Published online Jul 28, 2014. doi: 10.3748/wjg.v20.i28.9497
Revised: February 14, 2014
Accepted: April 8, 2014
Published online: July 28, 2014
AIM: To investigate the effect of knockdown of Forkhead box M1 (FoxM1) on the proliferation and invasion capacities of human gallbladder carcinoma (GBC)-SD cells.
METHODS: Four FoxM1 shRNAs were transfected into GBC-SD cells with Lipofectamine 2000 to select the appropriate shRNA for down-regulation of FoxM1. A recombinant lentivirus for shFoxM1 (Lv-shFoxM1), which expresses FoxM1-speciﬁc shRNA, and a negative control carrying green fluorescent protein, which expresses a scrambled RNA, were constructed. After transfection with the recombinant adenovirus and screened with puromycin, RT-PCR and Western blot were utilized to evaluate the inhibition efficiency. Cell viability was evaluated by MTT assay, and cell migration and invasion were assessed using the Transwell system. Cells were suspended in serum-free medium and seeded into Transwell inserts either uncoated (for migration assay) or coated (for invasion assay) with growth factor-reduced Matrigel. To verify the involvement of FoxM1 in the senescence of tumor cells, staining of senescence β-galactosidase (SA β-gal), the widely used biomarker of cellular senescence, was also performed.
RESULTS: After successful transfection of four FoxM1 small interfering RNAs (shRNAs) with Lipofectamine 2000, the shF1822 was selected as the most appropriate shRNA according to its obvious inhibitory effect. The recombinant adenovirus was then constructed with the shF1822 and successfully transfected into the GBC-SD cells, resulting in the significant inhibition of FoxM1 expression at both the mRNA and protein levels, compared with the negative control (P < 0.05). After transfection, down-regulation of FoxM1 significantly inhibited cell viability according to the MTT assay (P < 0.05). In addition, Transwell migration and invasion assays also suggested the suppression of invasion ability of the transfected cells. SA β-gal staining showed that down-regulation of FoxM1 could induce more senescent GBC cells (P < 0.05), suggesting the possible involvement of the senescence process of the FoxM1-deficient cells in GBC.
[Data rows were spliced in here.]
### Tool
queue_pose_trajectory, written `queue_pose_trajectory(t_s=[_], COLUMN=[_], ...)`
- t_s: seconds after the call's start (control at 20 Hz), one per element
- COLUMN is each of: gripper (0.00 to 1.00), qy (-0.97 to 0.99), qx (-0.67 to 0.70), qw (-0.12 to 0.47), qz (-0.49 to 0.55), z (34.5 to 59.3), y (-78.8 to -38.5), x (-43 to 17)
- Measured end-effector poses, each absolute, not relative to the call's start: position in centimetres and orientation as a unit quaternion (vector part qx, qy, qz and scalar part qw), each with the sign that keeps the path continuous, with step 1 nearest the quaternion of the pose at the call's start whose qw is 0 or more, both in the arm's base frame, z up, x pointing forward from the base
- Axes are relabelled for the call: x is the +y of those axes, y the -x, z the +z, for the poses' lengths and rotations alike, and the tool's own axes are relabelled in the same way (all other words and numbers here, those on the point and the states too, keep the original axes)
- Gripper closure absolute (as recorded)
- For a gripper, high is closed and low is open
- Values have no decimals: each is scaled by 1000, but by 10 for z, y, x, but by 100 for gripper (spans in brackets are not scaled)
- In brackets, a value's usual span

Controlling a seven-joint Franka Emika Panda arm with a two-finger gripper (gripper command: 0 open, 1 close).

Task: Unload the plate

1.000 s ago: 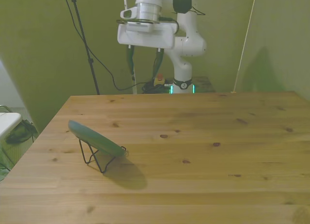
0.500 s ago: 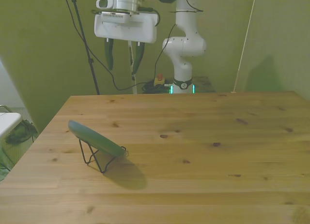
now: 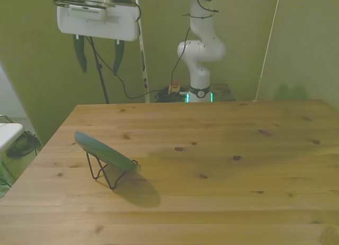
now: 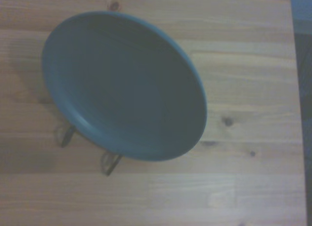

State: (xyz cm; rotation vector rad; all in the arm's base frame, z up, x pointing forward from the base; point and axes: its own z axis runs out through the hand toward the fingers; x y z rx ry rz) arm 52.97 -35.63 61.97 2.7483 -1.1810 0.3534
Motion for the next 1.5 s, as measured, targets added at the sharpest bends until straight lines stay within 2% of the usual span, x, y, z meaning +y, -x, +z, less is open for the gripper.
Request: queue_pose_trajectory(t_s=[0.45, 0.55, 1.0, 1.5], gripper=[0, 0, 0, 0], qy=[-926, -927, -967, -979], qx=[-317, -303, -164, -43], qw=[158, 176, 145, 120], qz=[128, 134, 132, 158], z=[604, 607, 588, 534], y=[-604, -614, -635, -648], x=[-389, -394, -376, -369])
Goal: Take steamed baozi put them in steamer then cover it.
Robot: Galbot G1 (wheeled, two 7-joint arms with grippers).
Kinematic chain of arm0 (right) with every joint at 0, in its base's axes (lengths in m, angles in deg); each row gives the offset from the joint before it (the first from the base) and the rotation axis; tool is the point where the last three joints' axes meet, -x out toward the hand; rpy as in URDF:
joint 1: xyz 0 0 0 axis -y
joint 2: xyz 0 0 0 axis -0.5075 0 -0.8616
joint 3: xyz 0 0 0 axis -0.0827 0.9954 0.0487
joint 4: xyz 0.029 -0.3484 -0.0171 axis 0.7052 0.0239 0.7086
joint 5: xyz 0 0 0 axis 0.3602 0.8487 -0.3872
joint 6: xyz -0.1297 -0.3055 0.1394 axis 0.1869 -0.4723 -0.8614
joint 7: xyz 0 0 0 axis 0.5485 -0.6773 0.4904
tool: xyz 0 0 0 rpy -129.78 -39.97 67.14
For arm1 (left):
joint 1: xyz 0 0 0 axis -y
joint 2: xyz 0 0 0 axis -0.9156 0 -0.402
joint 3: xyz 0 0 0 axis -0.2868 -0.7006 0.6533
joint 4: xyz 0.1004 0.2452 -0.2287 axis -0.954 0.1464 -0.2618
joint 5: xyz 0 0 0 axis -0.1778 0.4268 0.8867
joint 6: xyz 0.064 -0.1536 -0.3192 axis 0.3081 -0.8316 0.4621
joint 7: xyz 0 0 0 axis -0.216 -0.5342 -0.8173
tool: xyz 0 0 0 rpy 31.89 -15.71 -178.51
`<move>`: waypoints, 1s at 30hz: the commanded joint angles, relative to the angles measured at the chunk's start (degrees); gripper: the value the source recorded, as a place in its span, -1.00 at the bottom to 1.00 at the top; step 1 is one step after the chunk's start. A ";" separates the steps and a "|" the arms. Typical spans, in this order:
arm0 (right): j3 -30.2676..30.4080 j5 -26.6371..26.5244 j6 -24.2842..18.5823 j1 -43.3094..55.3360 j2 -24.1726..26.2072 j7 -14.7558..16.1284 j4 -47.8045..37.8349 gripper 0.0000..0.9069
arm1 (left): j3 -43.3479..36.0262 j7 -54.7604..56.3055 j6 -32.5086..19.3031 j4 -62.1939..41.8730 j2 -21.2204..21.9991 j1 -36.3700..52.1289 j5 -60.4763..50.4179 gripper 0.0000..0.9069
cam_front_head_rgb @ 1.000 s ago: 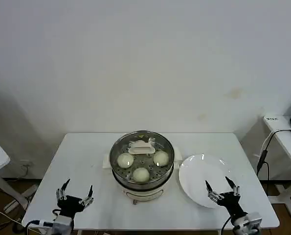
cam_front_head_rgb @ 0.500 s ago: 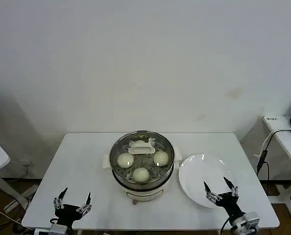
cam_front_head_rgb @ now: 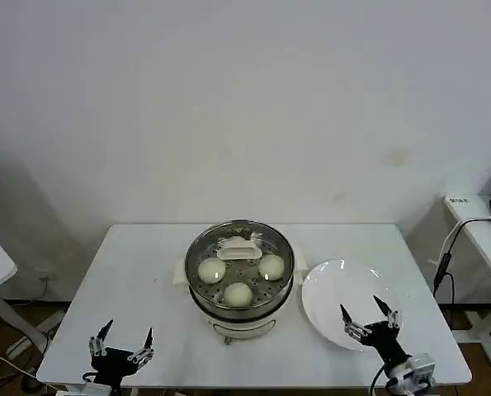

CONCLUSION: FoxM1 is functionally involved in viability of GBC cells, partially dependent on the inducement of cellular senescence, and is a potential target for GBC therapy.
Core tip: Gallbladder cancer is characterized by early metastases, thus it is in urgent need to identify novel therapies to enhance the therapeutic effect. We have previously reported that Forkhead box M1 (FoxM1) expression was closely correlated with gallbladder carcinoma differentiation, Nevin stage and metastasis, indicating the potential roles of FoxM1 in gallbladder carcinoma. In this study, by regulating the expression of FoxM1 with small interfering RNAs, we demonstrated the impact of FoxM1 on cellular viability in a human gallbladder carcinoma cell line, which was probably via the regulation of cellular senescence, revealing FoxM1 as a potential target for gallbladder carcinoma therapy.